FIG. 3.

Eaf1 serves as a platform for the assembly of four different functional modules into the NuA4 complex. (A) Epl1 interacts with Eaf1 and bridges picNuA4 with the remaining complex, while the association with an Eaf5/7/3 trimer also is dependent on Eaf1. Purified material from untagged strains and the indicated TAP-tagged strains was loaded onto gradient gels and visualized by silver staining. The asterisk corresponds to a nonspecific band known to purify with TAP-tagged proteins. (B) Western blots using the final elution of the TAP purifications shown in panel A were probed with antibodies α against the indicated proteins. (C) The HSA domain region of Eaf1 interacts with the subunits shared with the SWR1/INO80 ATP-dependent chromatin remodeling complexes.

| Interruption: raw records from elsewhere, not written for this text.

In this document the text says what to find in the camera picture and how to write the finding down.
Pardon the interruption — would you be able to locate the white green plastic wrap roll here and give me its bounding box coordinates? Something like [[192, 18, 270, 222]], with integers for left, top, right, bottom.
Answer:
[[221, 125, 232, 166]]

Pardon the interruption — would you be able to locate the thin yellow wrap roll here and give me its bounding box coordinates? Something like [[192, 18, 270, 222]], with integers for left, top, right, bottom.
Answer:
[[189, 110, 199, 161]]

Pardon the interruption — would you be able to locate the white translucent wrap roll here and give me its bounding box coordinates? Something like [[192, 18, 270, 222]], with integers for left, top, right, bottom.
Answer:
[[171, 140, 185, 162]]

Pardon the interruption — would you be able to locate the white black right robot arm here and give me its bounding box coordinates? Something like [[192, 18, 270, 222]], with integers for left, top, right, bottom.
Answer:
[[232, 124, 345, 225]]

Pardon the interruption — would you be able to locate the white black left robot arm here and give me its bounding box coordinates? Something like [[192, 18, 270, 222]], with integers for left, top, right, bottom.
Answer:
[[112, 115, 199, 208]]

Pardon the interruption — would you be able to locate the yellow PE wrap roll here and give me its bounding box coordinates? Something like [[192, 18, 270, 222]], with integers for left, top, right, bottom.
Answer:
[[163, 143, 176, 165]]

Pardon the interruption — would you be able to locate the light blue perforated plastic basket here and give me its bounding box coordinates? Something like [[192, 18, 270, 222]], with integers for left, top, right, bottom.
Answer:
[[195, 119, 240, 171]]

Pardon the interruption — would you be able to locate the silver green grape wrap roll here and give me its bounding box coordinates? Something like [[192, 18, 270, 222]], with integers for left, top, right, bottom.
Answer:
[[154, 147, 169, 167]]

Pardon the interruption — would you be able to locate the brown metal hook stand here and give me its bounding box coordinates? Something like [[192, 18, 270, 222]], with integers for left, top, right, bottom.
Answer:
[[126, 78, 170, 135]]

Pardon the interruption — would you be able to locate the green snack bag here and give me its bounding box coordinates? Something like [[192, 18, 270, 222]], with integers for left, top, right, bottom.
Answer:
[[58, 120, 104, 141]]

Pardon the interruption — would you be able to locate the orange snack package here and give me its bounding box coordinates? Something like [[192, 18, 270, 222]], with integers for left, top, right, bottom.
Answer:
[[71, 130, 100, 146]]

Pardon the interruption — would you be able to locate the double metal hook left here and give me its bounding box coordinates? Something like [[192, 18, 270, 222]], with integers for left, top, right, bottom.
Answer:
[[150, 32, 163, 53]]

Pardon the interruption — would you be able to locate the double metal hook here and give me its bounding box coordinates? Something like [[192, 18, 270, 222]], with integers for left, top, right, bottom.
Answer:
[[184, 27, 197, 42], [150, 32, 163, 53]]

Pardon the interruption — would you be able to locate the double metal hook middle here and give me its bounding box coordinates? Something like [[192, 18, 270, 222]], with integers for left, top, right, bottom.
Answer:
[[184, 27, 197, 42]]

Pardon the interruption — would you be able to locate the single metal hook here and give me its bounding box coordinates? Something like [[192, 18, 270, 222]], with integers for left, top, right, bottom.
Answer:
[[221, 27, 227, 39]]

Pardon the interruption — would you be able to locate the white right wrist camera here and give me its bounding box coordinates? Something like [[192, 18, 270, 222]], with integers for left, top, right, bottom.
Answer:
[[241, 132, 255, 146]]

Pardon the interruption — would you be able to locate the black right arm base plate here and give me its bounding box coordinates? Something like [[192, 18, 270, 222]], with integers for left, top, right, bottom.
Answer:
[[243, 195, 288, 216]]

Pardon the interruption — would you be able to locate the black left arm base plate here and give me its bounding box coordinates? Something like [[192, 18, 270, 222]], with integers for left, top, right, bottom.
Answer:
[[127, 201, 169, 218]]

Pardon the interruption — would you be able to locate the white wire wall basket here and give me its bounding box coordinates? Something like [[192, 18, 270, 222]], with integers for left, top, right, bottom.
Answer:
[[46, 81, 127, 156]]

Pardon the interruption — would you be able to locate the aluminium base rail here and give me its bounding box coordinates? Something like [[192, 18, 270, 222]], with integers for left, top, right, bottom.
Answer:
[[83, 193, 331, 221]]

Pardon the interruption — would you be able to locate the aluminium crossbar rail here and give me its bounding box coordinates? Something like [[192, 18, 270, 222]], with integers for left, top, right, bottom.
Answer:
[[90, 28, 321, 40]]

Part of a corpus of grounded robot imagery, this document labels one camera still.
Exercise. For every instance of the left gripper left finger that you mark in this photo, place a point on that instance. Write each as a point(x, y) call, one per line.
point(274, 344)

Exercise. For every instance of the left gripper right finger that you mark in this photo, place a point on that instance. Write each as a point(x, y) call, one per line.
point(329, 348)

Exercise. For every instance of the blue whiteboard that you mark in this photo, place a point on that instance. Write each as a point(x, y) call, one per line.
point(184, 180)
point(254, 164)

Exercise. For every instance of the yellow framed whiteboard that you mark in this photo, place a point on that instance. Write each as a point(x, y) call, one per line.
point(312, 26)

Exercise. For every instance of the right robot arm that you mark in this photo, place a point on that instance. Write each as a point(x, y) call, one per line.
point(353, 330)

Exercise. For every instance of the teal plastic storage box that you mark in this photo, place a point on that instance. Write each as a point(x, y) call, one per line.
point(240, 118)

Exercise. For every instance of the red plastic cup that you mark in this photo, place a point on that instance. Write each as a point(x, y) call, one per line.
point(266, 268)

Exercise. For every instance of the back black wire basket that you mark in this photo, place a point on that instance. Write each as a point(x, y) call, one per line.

Purified material from the indicated TAP-tagged strains supplemented with an episomal version of either EAF1, Eaf1ΔHAS, or Eaf1ΔSANT was loaded onto a gradient gel and analyzed by Western blotting using the antibodies indicated on the right. In lane 7, there is no Esa1 signal but rather a nonspecific keratin band (asterisk). (D) Tra1 requires the SANT domain region of Eaf1 for its association with NuA4. Purified material from strains indicated in the legend to panel C was loaded onto low-percentage gels and visualized by silver staining. The 400-kDa band visible on this part of the gel represents Tra1. (E) Requirement of the HSA and SANT regions of Eaf1 for proper growth. Tenfold dilutions of mid-log-phase Δeaf1, EAF1, Eaf1ΔHSA, and Eaf1ΔSANT yeast cultures were grown in the presence or absence of 0.03% MMS or 25 nM rapamycin. (F) Expression levels of episomal wild-type (WT) and mutant Eaf1 are similar to that of endogenous Eaf1. Whole-cell extracts (WCE) from the strains used for panel E were analyzed by Western blotting with anti-Eaf1. (G) Schematic representation of Eaf1 as the platform for the assembly of the different functional modules of NuA4 and the subunits shared with other chromatin modifying/remodeling complexes.